## Activity
Write every line of the material again exactly, with no pictures in the copy.

== Segment start ==

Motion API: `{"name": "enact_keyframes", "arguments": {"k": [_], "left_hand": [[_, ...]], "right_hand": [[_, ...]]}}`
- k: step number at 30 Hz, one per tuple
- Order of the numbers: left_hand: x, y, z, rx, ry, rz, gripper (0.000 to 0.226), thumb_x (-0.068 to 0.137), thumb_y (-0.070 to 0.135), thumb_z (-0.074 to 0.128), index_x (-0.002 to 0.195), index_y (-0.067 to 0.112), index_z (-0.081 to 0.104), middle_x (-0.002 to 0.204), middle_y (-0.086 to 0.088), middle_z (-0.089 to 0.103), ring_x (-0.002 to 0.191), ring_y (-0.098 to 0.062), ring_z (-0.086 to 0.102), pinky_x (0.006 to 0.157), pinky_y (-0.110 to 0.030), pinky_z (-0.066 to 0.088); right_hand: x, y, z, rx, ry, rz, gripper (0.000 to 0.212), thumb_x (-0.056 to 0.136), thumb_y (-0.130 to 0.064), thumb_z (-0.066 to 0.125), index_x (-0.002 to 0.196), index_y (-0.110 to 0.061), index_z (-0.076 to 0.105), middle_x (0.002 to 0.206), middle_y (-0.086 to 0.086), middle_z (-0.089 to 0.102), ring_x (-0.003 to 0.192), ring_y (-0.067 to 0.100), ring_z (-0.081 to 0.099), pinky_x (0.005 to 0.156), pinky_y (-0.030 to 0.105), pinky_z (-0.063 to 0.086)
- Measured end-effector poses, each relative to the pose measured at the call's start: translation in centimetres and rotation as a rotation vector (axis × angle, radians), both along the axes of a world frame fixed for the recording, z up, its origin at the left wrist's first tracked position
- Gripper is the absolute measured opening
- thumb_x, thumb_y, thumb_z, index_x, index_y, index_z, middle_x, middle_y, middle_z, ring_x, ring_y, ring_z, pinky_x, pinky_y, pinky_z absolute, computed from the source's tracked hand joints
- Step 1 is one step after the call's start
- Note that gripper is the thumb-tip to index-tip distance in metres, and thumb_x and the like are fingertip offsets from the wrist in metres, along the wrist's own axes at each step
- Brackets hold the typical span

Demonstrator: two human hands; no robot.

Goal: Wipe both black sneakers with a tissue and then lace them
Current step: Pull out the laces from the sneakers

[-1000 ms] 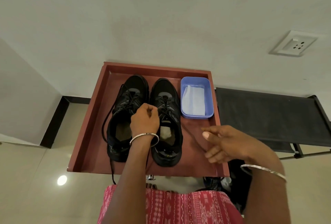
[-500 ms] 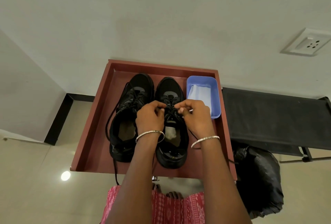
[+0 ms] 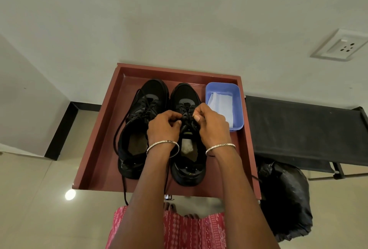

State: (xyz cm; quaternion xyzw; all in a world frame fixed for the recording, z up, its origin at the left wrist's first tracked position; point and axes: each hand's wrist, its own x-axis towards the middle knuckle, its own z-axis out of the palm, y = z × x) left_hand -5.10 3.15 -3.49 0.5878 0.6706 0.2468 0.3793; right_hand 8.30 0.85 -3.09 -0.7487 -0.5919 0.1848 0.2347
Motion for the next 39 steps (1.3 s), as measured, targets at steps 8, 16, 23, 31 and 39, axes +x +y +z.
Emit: {"name": "enact_keyframes", "arguments": {"k": [8,16,23,31,39], "left_hand": [[0.0,0.2,-0.2,-0.013,-0.025,0.020,0.016,0.091,0.017,0.069,0.103,0.027,0.074,0.102,0.008,0.073,0.096,-0.009,0.067,0.087,-0.028,0.053],[0.0,0.2,0.0,-0.024,-0.010,0.013,0.014,0.091,0.021,0.071,0.101,0.030,0.072,0.106,0.006,0.072,0.097,-0.009,0.066,0.087,-0.028,0.052],[0.2,0.3,-0.2,-0.009,-0.008,0.028,0.012,0.090,0.021,0.072,0.100,0.029,0.073,0.104,0.007,0.073,0.098,-0.009,0.067,0.083,-0.024,0.049],[0.8,0.6,0.0,0.057,0.110,-0.050,0.013,0.092,0.023,0.069,0.093,0.036,0.071,0.096,0.010,0.063,0.088,-0.013,0.061,0.071,-0.032,0.051],[1.7,0.6,-0.2,0.185,0.297,-0.154,0.009,0.099,0.024,0.056,0.099,0.030,0.062,0.109,0.005,0.054,0.100,-0.020,0.056,0.066,-0.033,0.036]], "right_hand": [[1.2,-0.4,-0.1,-0.029,0.293,-0.054,0.017,0.089,-0.003,0.069,0.094,-0.019,0.072,0.089,-0.007,0.071,0.082,0.002,0.065,0.080,0.018,0.054],[-0.3,0.1,0.1,-0.004,-0.026,0.013,0.012,0.099,-0.004,0.051,0.097,-0.014,0.057,0.084,0.009,0.067,0.078,0.033,0.057,0.069,0.038,0.045],[0.2,0.1,-0.4,0.024,0.099,-0.064,0.015,0.096,-0.007,0.059,0.089,-0.020,0.058,0.081,0.000,0.067,0.080,0.030,0.062,0.080,0.051,0.053],[0.6,0.3,-0.3,-0.060,0.195,-0.110,0.009,0.090,-0.012,0.072,0.090,-0.021,0.071,0.091,-0.002,0.074,0.090,0.020,0.068,0.089,0.047,0.056],[0.6,0.5,-0.2,-0.085,0.184,-0.111,0.011,0.090,-0.014,0.072,0.097,-0.022,0.075,0.098,-0.001,0.075,0.097,0.022,0.069,0.093,0.045,0.055]]}}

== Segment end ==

## Result of this exercise
Motion API: `{"name": "enact_keyframes", "arguments": {"k": [_], "left_hand": [[_, ...]], "right_hand": [[_, ...]]}}`
- k: step number at 30 Hz, one per tuple
- Order of the numbers: left_hand: x, y, z, rx, ry, rz, gripper (0.000 to 0.226), thumb_x (-0.068 to 0.137), thumb_y (-0.070 to 0.135), thumb_z (-0.074 to 0.128), index_x (-0.002 to 0.195), index_y (-0.067 to 0.112), index_z (-0.081 to 0.104), middle_x (-0.002 to 0.204), middle_y (-0.086 to 0.088), middle_z (-0.089 to 0.103), ring_x (-0.002 to 0.191), ring_y (-0.098 to 0.062), ring_z (-0.086 to 0.102), pinky_x (0.006 to 0.157), pinky_y (-0.110 to 0.030), pinky_z (-0.066 to 0.088); right_hand: x, y, z, rx, ry, rz, gripper (0.000 to 0.212), thumb_x (-0.056 to 0.136), thumb_y (-0.130 to 0.064), thumb_z (-0.066 to 0.125), index_x (-0.002 to 0.196), index_y (-0.110 to 0.061), index_z (-0.076 to 0.105), middle_x (0.002 to 0.206), middle_y (-0.086 to 0.086), middle_z (-0.089 to 0.102), ring_x (-0.003 to 0.192), ring_y (-0.067 to 0.100), ring_z (-0.081 to 0.099), pinky_x (0.005 to 0.156), pinky_y (-0.030 to 0.105), pinky_z (-0.063 to 0.086)
- Measured end-effector poses, each relative to the pose measured at the call's start: translation in centimetres and rotation as a rotation vector (axis × angle, radians), both along the axes of a world frame fixed for the recording, z up, its origin at the left wrist's first tracked position
- Gripper is the absolute measured opening
- thumb_x, thumb_y, thumb_z, index_x, index_y, index_z, middle_x, middle_y, middle_z, ring_x, ring_y, ring_z, pinky_x, pinky_y, pinky_z absolute, computed from the source's tracked hand joints
- Step 1 is one step after the call's start
- Note that gripper is the thumb-tip to index-tip distance in metres, and thumb_x and the like are fingertip offsets from the wrist in metres, along the wrist's own axes at each step
- Brackets hold the typical span

Demonstrator: two human hands; no robot.

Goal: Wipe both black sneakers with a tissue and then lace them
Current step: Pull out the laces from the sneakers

[-1000 ms] 
[-500 ms] 
[+0 ms] 

State: (xyz cm; quaternion xyzw; all in a world frame fixed for the recording, z up, its origin at the left wrist's first tracked position; point and axes: each hand's wrist, its own x-axis towards the middle knuckle, its own z-axis out of the palm, y = z × x) left_hand -5.10 3.15 -3.49 0.5878 0.6706 0.2468 0.3793; right_hand 8.30 0.85 -3.09 -0.7487 -0.5919 0.1848 0.2347
Motion for the next 39 steps (1.3 s), as measured, targets at steps 8, 16, 23, 31 and 39, axes +x +y +z.
Emit: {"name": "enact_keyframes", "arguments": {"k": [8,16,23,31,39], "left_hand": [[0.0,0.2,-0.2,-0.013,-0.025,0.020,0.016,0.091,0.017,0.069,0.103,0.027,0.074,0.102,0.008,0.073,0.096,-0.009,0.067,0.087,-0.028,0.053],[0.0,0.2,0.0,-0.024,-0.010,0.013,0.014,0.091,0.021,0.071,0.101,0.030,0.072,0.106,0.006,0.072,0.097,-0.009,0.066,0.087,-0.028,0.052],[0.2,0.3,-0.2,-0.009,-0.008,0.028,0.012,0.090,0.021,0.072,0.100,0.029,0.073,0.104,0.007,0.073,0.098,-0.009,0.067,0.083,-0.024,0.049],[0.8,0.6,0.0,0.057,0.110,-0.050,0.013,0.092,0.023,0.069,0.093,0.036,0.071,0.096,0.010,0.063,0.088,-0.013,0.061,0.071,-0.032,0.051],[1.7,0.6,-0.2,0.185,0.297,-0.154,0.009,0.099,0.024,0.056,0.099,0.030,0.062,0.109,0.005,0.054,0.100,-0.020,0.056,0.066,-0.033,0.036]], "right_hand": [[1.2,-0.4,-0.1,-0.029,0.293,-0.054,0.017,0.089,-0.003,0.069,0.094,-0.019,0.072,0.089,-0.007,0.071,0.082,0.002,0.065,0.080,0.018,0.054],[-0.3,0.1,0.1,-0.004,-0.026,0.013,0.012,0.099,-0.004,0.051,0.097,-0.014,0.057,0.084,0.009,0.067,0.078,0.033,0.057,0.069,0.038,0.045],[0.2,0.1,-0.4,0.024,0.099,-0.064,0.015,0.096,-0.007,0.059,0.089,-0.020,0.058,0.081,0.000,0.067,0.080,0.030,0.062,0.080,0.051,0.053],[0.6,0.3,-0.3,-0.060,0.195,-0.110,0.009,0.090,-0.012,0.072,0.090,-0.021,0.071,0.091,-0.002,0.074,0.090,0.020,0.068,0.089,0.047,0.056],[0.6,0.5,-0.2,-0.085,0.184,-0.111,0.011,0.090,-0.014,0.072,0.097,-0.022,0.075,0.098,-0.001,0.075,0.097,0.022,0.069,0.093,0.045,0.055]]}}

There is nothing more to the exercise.